Since the MRB constant is

Sum[(-1)^n (n^(1/n) - 1), {n, 1, Infinity}],

it got me wondering what the divergent

Sum[(I)^n (n^(1/n) - I), {n, 1, Infinity}],

where I is the imaginary unit in 2 places above, does.

I found out the sum has 4 accumulation points.

Here is how I deduced that:

l = N[Accumulate[Table[(I)^k (k^(1/k) - I), {k, 100}]]];

ListPlot[(Tooltip[{Re[#1], Im[#1]}] &) /@ l, AspectRatio -> 1]
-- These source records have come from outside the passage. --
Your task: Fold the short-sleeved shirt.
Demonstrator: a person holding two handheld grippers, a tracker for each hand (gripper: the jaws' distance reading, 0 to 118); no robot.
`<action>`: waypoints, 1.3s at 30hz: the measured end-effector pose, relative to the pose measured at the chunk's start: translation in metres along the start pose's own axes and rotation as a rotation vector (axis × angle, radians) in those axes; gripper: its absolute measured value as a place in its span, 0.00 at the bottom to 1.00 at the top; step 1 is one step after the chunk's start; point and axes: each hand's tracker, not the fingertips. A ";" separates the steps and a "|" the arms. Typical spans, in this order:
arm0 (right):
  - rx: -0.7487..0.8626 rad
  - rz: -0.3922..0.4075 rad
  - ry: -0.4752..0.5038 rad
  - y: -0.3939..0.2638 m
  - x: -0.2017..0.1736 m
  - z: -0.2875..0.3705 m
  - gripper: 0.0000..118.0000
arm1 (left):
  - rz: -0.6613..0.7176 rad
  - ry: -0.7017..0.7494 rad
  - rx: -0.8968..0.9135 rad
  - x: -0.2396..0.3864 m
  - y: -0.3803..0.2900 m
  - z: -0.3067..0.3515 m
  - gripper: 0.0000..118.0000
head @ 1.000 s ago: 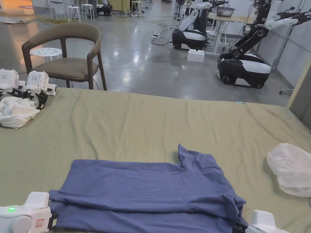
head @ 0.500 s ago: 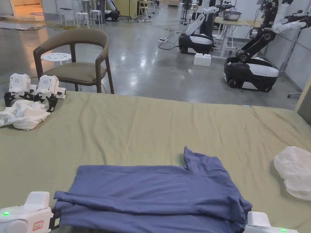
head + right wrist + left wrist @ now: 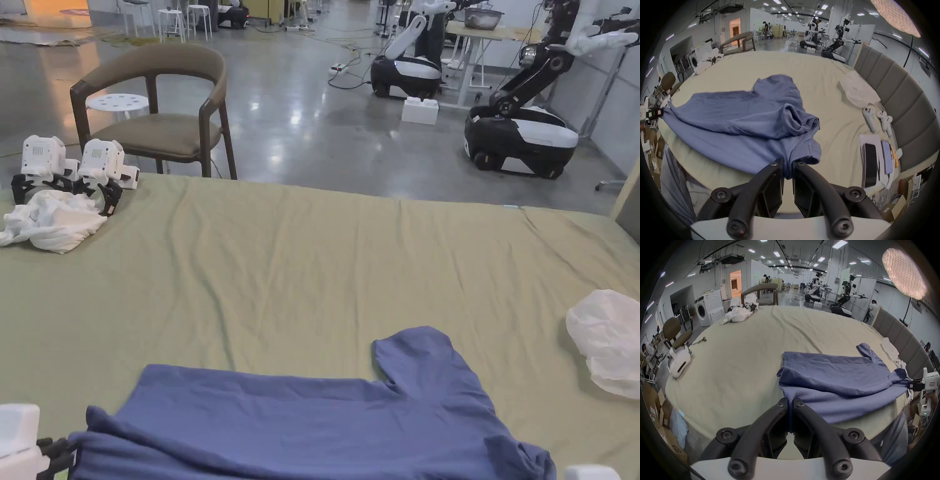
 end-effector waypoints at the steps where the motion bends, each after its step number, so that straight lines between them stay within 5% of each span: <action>1: -0.038 0.010 0.002 -0.011 -0.003 0.000 0.07 | 0.003 -0.002 -0.023 -0.002 -0.010 0.002 0.01; 13: -0.166 -0.054 0.020 -0.084 -0.023 -0.040 0.08 | 0.032 0.050 -0.180 -0.013 -0.096 -0.041 0.01; 15: -0.158 -0.058 0.010 -0.081 -0.025 -0.040 0.16 | 0.034 0.056 -0.172 -0.013 -0.098 -0.045 0.02; 17: -0.150 -0.052 -0.021 -0.076 -0.027 -0.033 0.41 | 0.010 0.084 -0.154 -0.006 -0.095 -0.043 0.15; 19: -0.121 -0.053 -0.058 -0.067 -0.031 -0.020 0.53 | -0.050 0.118 -0.101 0.003 -0.088 -0.037 0.35; 21: -0.067 -0.062 -0.044 -0.053 -0.036 -0.005 0.53 | -0.066 0.110 -0.044 0.011 -0.077 -0.030 0.46; 28: 0.304 -0.079 -0.040 0.001 -0.072 0.036 0.53 | -0.072 0.052 0.224 0.055 -0.030 -0.006 0.46; 33: 0.579 -0.108 -0.065 0.028 -0.099 0.044 0.47 | -0.095 0.067 0.418 0.088 -0.002 0.008 0.41; 36: 0.680 -0.106 -0.100 0.042 -0.113 0.041 0.12 | -0.113 0.085 0.503 0.103 0.009 0.013 0.18; 39: 0.736 -0.116 -0.087 0.050 -0.120 0.036 0.03 | -0.115 0.088 0.541 0.112 0.015 0.015 0.00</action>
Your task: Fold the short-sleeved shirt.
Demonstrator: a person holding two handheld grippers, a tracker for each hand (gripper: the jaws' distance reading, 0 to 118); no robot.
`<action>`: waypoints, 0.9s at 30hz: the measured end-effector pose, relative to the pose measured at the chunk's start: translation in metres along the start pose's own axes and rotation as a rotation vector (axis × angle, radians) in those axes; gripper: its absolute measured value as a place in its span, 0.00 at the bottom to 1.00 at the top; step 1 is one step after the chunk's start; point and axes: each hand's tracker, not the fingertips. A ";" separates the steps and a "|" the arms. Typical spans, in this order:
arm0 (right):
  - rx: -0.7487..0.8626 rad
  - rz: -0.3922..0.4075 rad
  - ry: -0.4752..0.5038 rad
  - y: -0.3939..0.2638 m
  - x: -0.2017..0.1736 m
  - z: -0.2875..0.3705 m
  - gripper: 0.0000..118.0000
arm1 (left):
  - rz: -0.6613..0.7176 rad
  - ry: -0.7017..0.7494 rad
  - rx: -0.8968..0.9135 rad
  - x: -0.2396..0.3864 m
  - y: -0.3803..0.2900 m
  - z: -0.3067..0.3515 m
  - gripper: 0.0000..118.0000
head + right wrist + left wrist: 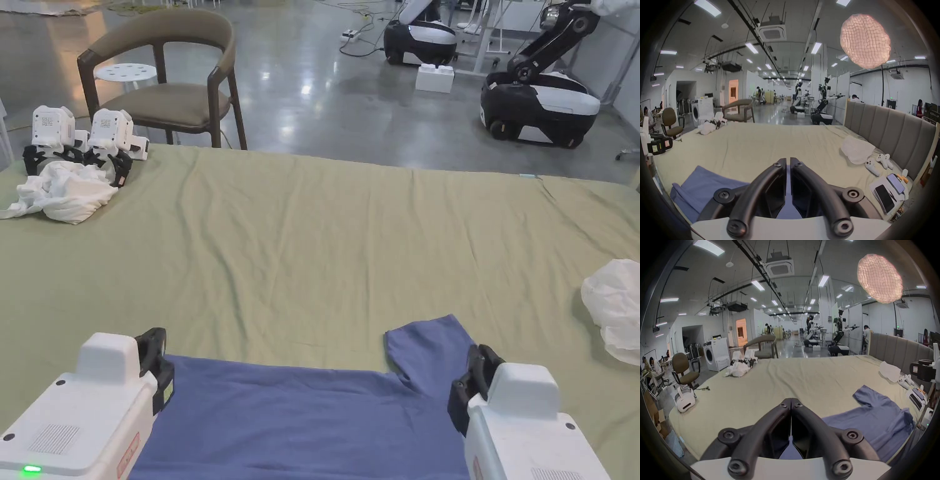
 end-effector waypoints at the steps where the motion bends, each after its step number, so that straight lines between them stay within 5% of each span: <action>1: 0.014 -0.005 0.002 -0.001 -0.003 -0.004 0.02 | 0.002 0.010 0.008 0.001 0.002 0.000 0.00; 7: 0.083 -0.005 0.001 0.000 -0.010 -0.009 0.00 | 0.008 0.045 -0.030 -0.018 0.000 -0.031 0.00; 16: 0.009 0.038 0.036 -0.010 -0.006 -0.029 0.00 | 0.079 -0.009 -0.513 -0.090 -0.037 -0.165 0.00; 18: -0.016 0.046 0.031 -0.015 -0.004 -0.033 0.00 | 0.127 -0.024 -0.577 -0.101 -0.045 -0.190 0.16; 20: -0.044 0.044 0.024 -0.021 0.000 -0.039 0.00 | 0.148 -0.042 -0.640 -0.107 -0.050 -0.210 0.50; 21: -0.058 0.041 0.020 -0.023 0.002 -0.040 0.00 | 0.155 -0.048 -0.665 -0.109 -0.053 -0.220 0.56; 27: -0.131 0.039 -0.016 -0.036 0.017 -0.049 0.00 | 0.128 -0.053 -0.787 -0.102 -0.071 -0.256 0.56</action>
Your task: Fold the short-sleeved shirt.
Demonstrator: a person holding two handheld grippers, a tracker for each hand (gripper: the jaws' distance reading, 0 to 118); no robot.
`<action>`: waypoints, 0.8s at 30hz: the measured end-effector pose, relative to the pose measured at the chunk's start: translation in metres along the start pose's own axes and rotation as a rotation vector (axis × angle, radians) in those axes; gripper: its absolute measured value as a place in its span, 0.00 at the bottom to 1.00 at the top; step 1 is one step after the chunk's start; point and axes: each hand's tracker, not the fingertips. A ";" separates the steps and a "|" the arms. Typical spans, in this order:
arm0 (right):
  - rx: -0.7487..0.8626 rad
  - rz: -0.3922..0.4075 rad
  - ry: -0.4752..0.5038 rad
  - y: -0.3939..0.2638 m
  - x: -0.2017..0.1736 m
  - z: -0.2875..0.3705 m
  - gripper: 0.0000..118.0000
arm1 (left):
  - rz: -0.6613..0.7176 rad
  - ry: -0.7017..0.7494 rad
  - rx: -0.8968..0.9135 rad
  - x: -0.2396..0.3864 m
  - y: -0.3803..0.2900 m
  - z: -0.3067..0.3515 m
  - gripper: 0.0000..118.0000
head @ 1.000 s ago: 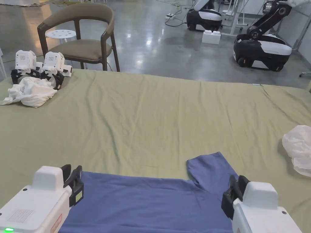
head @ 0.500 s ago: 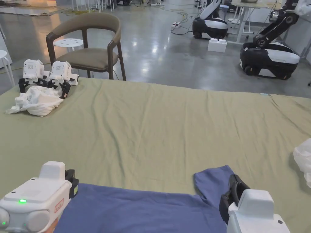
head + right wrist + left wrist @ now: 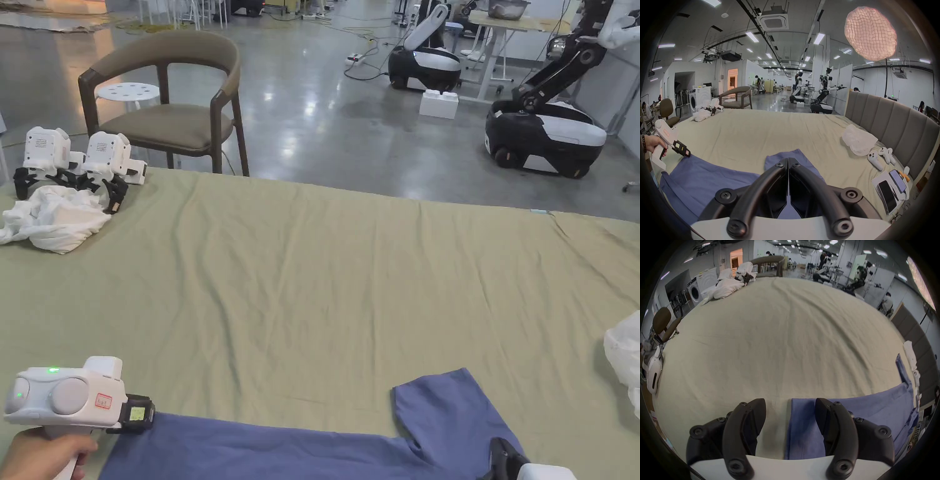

In[24]:= Table[l[[-x]], {x, 1, 4}]

Out[24]= {-0.165382 - 0.258948 I, -1.21251 + 0.741052 I, -0.21251 + 
  1.78856 I, 0.835387 + 0.788561 I}

In[25]:= l = N[Accumulate[Table[(I)^k (k^(1/k) - I), {k, 1000}]]];

In[26]:= ListPlot[(Tooltip[{Re[#1], Im[#1]}] &) /@ l, 
 AspectRatio -> 1]

In[27]:= Table[l[[-x]], {x, 1, 4}]

Out[27]= {-0.185294 - 0.238851 I, -1.19223 + 0.761149 I, -0.192226 + 
  1.76809 I, 0.814718 + 0.768086 I}

In[28]:= l = N[Accumulate[Table[(I)^k (k^(1/k) - I), {k, 10000}]]];

In[29]:= ListPlot[(Tooltip[{Re[#1], Im[#1]}] &) /@ l, 
 AspectRatio -> 1]

In[30]:= Table[l[[-x]], {x, 1, 4}]

Out[30]= {-0.188296 - 0.235846 I, -1.18922 + 0.764154 I, -0.189218 + 
  1.76508 I, 0.811704 + 0.765075 I}

In[39]:= -0.18829645859705124` - 
 0.23584620227704534` I - (-1.189217916916732` + 0.7641537977229609` I)

Out[39]= 1.00092 - 1. I

In[40]:= -0.18921791691673207` + 
 1.7650753382290296` I - (0.8117037057913876` + 0.7650753382290443` I)

Out[40]= -1.00092 + 1. I

In[41]:= -1.189217916916732` + 
 0.7641537977229609` I - (-0.18921791691673207` + 
   1.7650753382290296` I)

Out[41]= -1. - 1.00092 I,

where the 1.00092 either eventually goes to 1 as n goes to infinity or it could be a separate (probably new) constant that the accumulation points differ by.